[ASSIGNED TASK] What is needed is an exact printout of all the data.

========

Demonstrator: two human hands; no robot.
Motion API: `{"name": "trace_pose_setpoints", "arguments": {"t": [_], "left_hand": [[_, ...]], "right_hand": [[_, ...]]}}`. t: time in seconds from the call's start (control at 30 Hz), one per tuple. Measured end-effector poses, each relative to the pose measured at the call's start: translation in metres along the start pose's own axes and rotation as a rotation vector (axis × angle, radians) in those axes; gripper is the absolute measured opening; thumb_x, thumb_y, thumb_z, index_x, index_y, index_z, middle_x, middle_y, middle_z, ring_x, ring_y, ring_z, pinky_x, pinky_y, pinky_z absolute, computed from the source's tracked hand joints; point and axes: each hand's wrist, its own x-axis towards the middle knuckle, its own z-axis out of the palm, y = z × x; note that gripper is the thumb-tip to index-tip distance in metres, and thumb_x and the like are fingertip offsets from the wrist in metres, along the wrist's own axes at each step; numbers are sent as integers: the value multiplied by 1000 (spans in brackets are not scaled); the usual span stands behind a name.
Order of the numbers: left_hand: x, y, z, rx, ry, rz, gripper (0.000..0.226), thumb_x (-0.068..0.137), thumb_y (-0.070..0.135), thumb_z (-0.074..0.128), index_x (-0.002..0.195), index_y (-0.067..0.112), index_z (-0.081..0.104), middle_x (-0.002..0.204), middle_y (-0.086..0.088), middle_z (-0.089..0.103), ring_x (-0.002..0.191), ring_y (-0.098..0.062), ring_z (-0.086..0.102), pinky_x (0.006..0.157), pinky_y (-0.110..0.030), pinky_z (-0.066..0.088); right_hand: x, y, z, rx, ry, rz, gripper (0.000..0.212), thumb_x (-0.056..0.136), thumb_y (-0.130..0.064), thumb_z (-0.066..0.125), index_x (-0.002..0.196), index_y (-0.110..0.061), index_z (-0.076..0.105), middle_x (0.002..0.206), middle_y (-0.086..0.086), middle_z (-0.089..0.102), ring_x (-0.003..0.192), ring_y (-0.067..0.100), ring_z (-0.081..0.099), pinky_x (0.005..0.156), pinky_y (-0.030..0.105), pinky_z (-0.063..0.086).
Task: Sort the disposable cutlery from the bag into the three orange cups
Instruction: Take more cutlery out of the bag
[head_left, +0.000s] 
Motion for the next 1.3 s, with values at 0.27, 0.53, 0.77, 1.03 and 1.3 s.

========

[SOLUTION TO THIS PROBLEM]
Demonstrator: two human hands; no robot.
Motion API: `{"name": "trace_pose_setpoints", "arguments": {"t": [_], "left_hand": [[_, ...]], "right_hand": [[_, ...]]}}`. t: time in seconds from the call's start (control at 30 Hz), one per tuple. Measured end-effector poses, each relative to the pose measured at the call's start: translation in metres along the start pose's own axes and rotation as a rotation vector (axis × angle, radians) in those axes; gripper is the absolute measured opening; thumb_x, thumb_y, thumb_z, index_x, index_y, index_z, middle_x, middle_y, middle_z, ring_x, ring_y, ring_z, pinky_x, pinky_y, pinky_z absolute, computed from the source's tracked hand joints; point and axes: each hand's wrist, its own x-axis towards the middle knuckle, its own z-axis out of the palm, y = z × x; note that gripper is the thumb-tip to index-tip distance in metres, and thumb_x and the like are fingertip offsets from the wrist in metres, along the wrist's own axes at each step; numbers are sent as integers: the value multiplied by 1000 (spans in brackets are not scaled); the usual span stands behind a name.
Order of the numbers: left_hand: x, y, z, rx, ry, rz, gripper (0.000..0.226), thumb_x (-0.068..0.137), thumb_y (-0.070..0.135), thumb_z (-0.074..0.128), index_x (-0.002..0.195), index_y (-0.067..0.112), index_z (-0.081..0.104), middle_x (-0.002..0.204), middle_y (-0.086..0.088), middle_z (-0.089..0.103), ring_x (-0.002..0.191), ring_y (-0.098..0.062), ring_z (-0.086..0.102), pinky_x (0.006..0.157), pinky_y (-0.110..0.030), pinky_z (-0.066..0.088); right_hand: x, y, z, rx, ry, rz, gripper (0.000..0.212), thumb_x (-0.056..0.136), thumb_y (-0.130..0.064), thumb_z (-0.066..0.125), index_x (-0.002..0.196), index_y (-0.110..0.061), index_z (-0.076..0.105), middle_x (0.002..0.206), middle_y (-0.086..0.086), middle_z (-0.089..0.102), ring_x (-0.003..0.192), ring_y (-0.067..0.100), ring_z (-0.081..0.099), pinky_x (0.005..0.156), pinky_y (-0.030..0.105), pinky_z (-0.063..0.086).
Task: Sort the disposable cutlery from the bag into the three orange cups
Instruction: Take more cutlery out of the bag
[head_left, +0.000s] 
Motion for the next 1.3 s, with values at 0.27, 0.53, 0.77, 1.03 and 1.3 s.

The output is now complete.